You are viewing a plain text version of this content. The canonical link for it is here.

Posted to user@nutch.apache.org by BDalton <bi...@uniform.ca> on 2006/07/18 22:05:50 UTC

0.8 – Will not accept url list file on Windows

I get this error,

bin/nutch crawl url.txt -dir newcrawled -depth 2 >& crawl.log

Exception in thread "main" java.io.IOException: Input directory
d:/nutch3/urls/urls.txt in local is invalid.
	at org.apache.hadoop.mapred.JobClient.submitJob(JobClient.java:274)
	at org.apache.hadoop.mapred.JobClient.runJob(JobClient.java:327)
	at org.apache.nutch.crawl.Injector.inject(Injector.java:138)
	at org.apache.nutch.crawl.Crawl.main(Crawl.java:105)

-- 
View this message in context: http://www.nabble.com/0.8--Will-not-accept-url-list-file-on-Windows-tf1962714.html#a5385356
Sent from the Nutch - User forum at Nabble.com.

Re: 0.8 – Will not accept url list file on Windows

Posted by BDalton <bi...@uniform.ca>.

Ah!
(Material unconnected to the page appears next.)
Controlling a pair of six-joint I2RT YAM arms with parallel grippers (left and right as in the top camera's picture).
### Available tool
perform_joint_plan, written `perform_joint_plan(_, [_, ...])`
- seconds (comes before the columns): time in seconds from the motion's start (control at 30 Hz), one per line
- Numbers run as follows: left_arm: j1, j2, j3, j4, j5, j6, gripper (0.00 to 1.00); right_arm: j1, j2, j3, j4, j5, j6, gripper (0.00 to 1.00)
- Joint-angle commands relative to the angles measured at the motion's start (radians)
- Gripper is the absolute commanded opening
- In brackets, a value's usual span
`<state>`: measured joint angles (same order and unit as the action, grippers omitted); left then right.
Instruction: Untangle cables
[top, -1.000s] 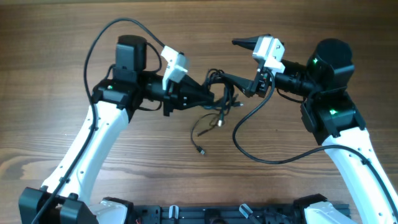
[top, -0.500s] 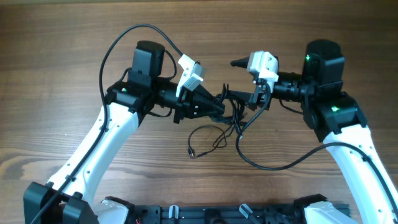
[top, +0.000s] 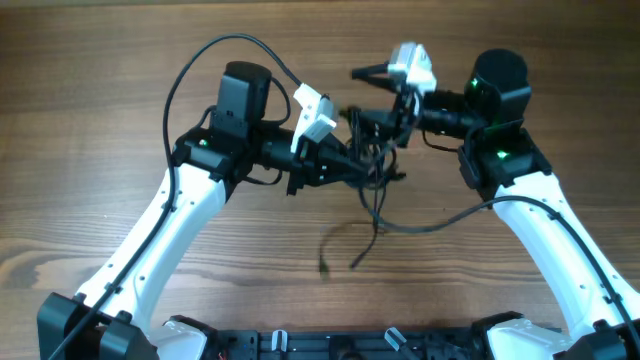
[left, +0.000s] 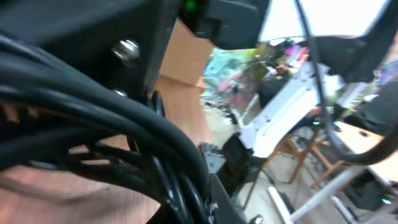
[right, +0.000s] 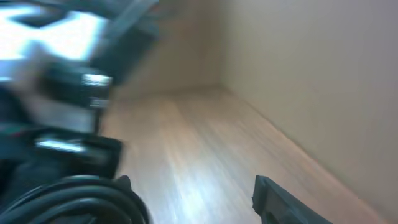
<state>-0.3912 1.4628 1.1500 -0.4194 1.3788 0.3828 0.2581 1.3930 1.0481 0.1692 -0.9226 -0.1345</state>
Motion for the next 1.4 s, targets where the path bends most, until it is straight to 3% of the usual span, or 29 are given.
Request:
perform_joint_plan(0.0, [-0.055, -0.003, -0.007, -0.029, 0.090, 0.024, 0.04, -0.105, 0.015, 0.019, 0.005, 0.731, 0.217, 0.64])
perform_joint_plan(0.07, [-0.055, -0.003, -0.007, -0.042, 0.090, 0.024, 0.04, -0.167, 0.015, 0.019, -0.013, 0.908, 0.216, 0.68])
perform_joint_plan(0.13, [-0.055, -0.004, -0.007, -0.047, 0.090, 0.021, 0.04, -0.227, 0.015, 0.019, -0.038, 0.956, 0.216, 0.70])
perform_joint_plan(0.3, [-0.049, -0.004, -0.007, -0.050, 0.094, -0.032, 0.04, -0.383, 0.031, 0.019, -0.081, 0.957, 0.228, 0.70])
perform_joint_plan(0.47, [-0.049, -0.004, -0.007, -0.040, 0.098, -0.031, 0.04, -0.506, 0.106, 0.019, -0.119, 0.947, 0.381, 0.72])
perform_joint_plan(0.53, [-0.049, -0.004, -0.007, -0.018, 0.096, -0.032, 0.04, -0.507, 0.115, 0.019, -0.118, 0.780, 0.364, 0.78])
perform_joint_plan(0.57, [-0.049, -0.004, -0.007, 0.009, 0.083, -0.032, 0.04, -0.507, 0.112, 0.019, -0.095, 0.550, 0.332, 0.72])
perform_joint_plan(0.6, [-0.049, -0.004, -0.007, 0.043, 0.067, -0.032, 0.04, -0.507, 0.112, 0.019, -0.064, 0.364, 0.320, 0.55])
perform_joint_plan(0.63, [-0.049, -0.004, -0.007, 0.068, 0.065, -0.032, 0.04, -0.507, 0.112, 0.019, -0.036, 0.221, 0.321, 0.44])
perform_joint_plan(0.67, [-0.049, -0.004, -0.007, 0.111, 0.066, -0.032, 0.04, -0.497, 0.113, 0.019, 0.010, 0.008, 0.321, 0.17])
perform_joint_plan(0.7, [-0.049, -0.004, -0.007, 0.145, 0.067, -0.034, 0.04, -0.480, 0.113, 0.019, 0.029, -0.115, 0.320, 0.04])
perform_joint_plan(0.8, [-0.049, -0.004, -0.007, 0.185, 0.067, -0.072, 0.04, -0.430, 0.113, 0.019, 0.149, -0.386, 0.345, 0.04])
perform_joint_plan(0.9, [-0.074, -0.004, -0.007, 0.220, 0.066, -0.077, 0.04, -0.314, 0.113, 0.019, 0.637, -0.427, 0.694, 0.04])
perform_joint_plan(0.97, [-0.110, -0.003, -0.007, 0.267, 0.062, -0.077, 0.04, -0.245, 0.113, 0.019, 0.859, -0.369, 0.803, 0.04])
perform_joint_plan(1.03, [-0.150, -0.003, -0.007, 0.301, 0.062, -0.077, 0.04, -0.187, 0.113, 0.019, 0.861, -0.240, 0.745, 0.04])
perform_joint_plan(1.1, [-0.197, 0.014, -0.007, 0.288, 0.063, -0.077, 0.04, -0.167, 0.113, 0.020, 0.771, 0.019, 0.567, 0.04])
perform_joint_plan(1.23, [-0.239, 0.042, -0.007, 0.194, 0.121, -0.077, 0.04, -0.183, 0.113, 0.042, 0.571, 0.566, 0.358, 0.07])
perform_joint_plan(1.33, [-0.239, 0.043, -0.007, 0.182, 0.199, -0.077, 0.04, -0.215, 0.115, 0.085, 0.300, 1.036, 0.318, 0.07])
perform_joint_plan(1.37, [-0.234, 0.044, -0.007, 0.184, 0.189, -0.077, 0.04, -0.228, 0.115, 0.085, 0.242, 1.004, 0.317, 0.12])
Thanks all.

On windows, using cygwin the default NUTCH_HOME is at \\cygdrive\

I did have some malformed urls in my test. Fixed and everything is fine, I
just didn’t know the input and output changes to 0.8. I’m new to this list,
so hopefully I’ll now keep up to the changes.

-- 
View this message in context: http://www.nabble.com/0.8--Will-not-accept-url-list-file-on-Windows-tf1962714.html#a5387192
Sent from the Nutch - User forum at Nabble.com.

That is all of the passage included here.